Development of Low-Cost and Bidirectional Syringe Pumps for Soft Robotics Applications
This work addresses cost and accessibility barriers for researchers and educators in soft robotics, though it is incremental as it builds on existing syringe pump concepts with added bidirectional functionality.
The paper tackled the problem of high cost and limited efficacy in pneumatic actuation for soft robotics by developing a low-cost, modular syringe pump system that can both pump air and pull vacuum, enabling broader adoption in research and education.
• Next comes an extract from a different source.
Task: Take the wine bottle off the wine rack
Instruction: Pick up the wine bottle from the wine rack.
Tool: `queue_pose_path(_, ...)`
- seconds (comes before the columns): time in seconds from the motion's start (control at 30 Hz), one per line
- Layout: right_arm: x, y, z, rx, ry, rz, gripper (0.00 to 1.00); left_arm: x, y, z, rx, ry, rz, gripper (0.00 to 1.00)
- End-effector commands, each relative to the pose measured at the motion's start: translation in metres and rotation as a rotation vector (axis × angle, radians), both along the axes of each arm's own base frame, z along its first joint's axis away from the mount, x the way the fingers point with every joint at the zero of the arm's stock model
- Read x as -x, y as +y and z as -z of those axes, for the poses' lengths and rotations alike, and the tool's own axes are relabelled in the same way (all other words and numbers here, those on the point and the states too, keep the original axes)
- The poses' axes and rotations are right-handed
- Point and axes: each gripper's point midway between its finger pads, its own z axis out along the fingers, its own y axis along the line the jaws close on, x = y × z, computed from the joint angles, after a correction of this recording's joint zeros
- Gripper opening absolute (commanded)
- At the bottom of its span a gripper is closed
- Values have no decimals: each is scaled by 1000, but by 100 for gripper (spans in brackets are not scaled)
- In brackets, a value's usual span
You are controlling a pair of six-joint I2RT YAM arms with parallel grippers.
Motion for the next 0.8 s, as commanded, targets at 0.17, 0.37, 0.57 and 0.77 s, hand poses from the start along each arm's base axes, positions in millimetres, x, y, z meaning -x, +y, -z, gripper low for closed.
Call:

Soft robotics leverages deformable materials to develop robots capable of navigating unstructured and dynamic environments. Silicone Voxel-Based Soft Robots (Silibots) are a type of pneumatically actuated soft robots that rely on the inflation and deflation of their voxels for shape-shifting behaviors. However, traditional pneumatic actuation methods (high pressure solenoids, medical diaphragm pumps, micro compressors, compressed fluid) pose significant challenges due to their limited efficacy, cost, complexity, or lack of precision. This work introduces a low cost and modular syringe pump system, constructed with off the shelf and 3D printed parts, designed to overcome these limitations. The syringe pump system also enhances actuation with the unique ability to pull a vacuum as well pump air into the soft robot. Furthermore, the syringe pump features modular hardware and customizable software, allowing for researchers to tailor the syringe pump to their requirements or operate multiple pumps simultaneously with unique pump parameters. This flexibility makes the syringe pump an accessible and scalable tool that paves the way for broader adoption of soft robotic technologies in research and education.